## EXERCISE DETAILS
Your task is to copy each line of the material that includes "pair".

Start of Block

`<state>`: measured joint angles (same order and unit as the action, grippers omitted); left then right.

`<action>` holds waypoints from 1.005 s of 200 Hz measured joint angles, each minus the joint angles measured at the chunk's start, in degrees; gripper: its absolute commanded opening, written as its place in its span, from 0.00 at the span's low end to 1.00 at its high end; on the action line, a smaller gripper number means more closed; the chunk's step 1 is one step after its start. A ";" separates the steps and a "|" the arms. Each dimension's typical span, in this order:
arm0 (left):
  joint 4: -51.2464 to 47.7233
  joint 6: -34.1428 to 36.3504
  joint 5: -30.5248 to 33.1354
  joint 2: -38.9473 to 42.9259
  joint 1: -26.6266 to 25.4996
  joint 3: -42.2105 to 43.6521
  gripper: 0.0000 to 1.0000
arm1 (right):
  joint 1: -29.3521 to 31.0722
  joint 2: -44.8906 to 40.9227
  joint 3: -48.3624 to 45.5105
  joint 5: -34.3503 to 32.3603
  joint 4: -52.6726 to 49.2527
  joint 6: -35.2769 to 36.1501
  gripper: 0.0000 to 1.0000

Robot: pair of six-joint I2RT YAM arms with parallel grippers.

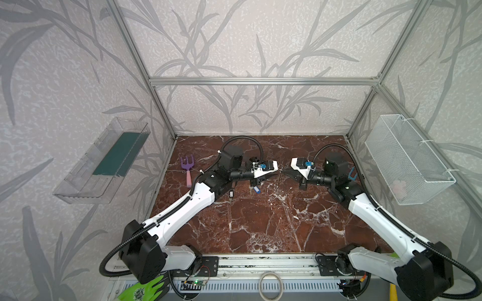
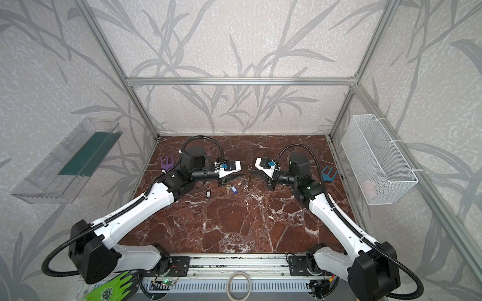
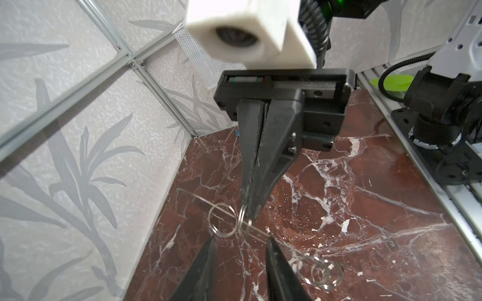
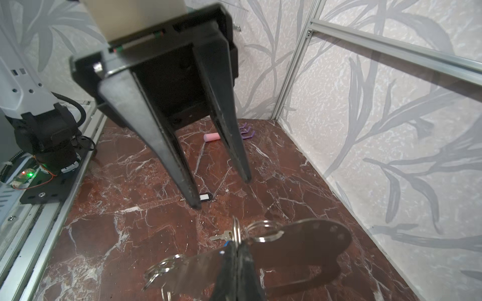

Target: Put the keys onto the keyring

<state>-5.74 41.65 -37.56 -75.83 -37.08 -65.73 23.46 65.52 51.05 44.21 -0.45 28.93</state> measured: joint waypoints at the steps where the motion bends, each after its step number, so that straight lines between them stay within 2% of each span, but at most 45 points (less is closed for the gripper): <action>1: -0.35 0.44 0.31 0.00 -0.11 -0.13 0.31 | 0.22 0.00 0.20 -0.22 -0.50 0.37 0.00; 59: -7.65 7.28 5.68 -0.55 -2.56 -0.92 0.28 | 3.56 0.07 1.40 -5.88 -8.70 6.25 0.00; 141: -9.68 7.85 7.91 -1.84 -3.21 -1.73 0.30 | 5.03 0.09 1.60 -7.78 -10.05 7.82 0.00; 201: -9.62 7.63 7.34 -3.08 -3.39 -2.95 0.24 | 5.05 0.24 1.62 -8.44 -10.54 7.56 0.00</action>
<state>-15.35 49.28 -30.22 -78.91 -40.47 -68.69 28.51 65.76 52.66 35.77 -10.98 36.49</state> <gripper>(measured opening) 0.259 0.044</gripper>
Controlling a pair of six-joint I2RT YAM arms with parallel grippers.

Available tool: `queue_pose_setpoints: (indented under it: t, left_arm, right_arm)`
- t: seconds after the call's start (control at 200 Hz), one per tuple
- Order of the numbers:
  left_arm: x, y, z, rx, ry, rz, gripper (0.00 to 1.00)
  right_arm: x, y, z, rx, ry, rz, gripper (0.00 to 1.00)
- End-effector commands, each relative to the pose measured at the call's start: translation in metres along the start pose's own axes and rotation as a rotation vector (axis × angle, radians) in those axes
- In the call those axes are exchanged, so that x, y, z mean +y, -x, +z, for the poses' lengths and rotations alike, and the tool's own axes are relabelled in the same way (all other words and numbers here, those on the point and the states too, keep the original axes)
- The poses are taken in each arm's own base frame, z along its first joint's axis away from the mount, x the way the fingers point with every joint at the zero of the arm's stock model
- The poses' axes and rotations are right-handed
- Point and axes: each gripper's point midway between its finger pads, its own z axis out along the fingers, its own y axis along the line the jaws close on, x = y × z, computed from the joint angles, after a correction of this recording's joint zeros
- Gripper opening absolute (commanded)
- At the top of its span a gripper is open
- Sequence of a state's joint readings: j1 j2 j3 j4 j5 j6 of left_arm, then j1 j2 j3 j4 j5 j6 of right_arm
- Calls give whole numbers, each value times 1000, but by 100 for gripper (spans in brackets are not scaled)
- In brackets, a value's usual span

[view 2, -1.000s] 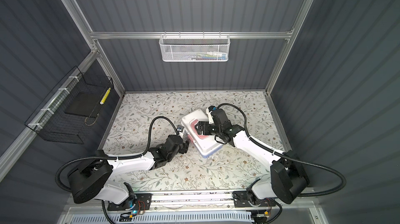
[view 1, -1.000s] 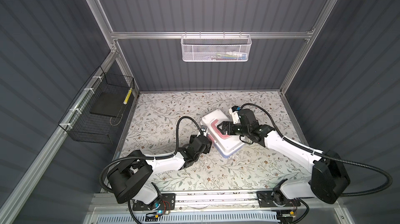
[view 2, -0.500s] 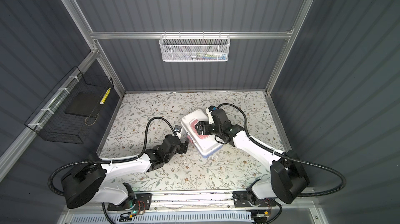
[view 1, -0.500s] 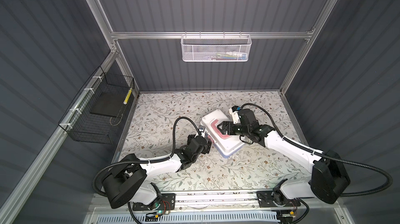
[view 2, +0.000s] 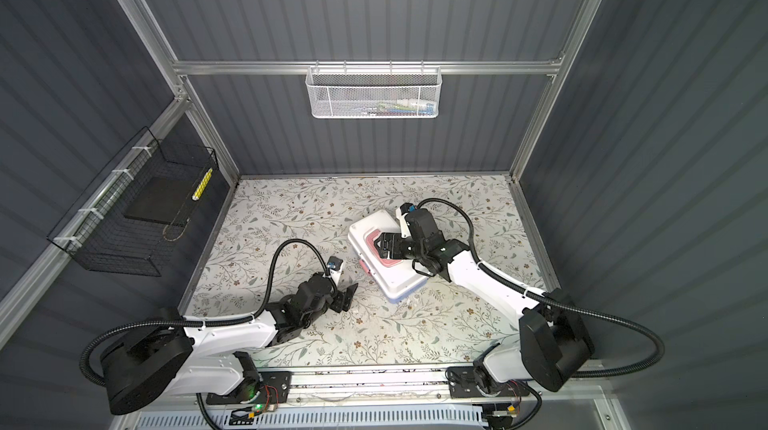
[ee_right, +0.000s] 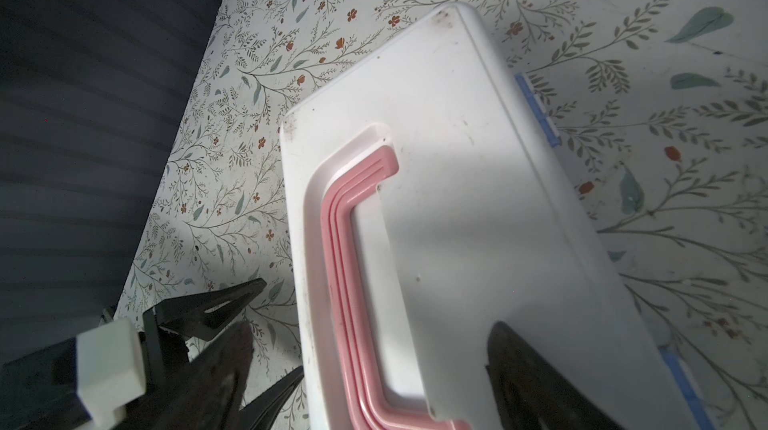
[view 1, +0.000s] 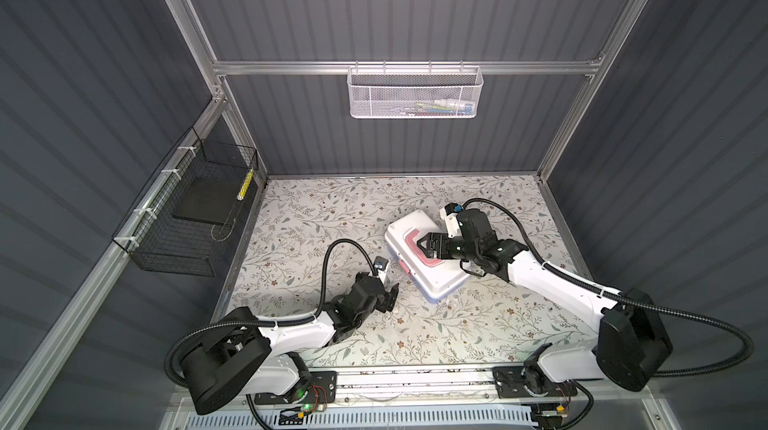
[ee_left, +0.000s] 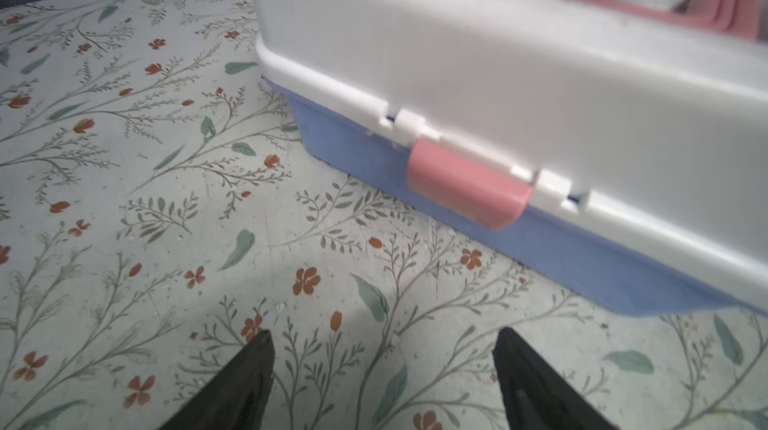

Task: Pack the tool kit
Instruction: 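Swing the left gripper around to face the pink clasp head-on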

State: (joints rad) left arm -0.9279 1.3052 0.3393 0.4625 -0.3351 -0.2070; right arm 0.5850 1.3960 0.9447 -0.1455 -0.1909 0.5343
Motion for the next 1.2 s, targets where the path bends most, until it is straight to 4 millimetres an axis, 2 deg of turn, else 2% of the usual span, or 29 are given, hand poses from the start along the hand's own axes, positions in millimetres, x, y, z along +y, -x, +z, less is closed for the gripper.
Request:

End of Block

## SOLUTION TO THE EXERCISE
Robot: pair of six-joint I2RT YAM arms with parallel grippers.
Controlling a pair of six-joint I2RT YAM arms with parallel grippers.

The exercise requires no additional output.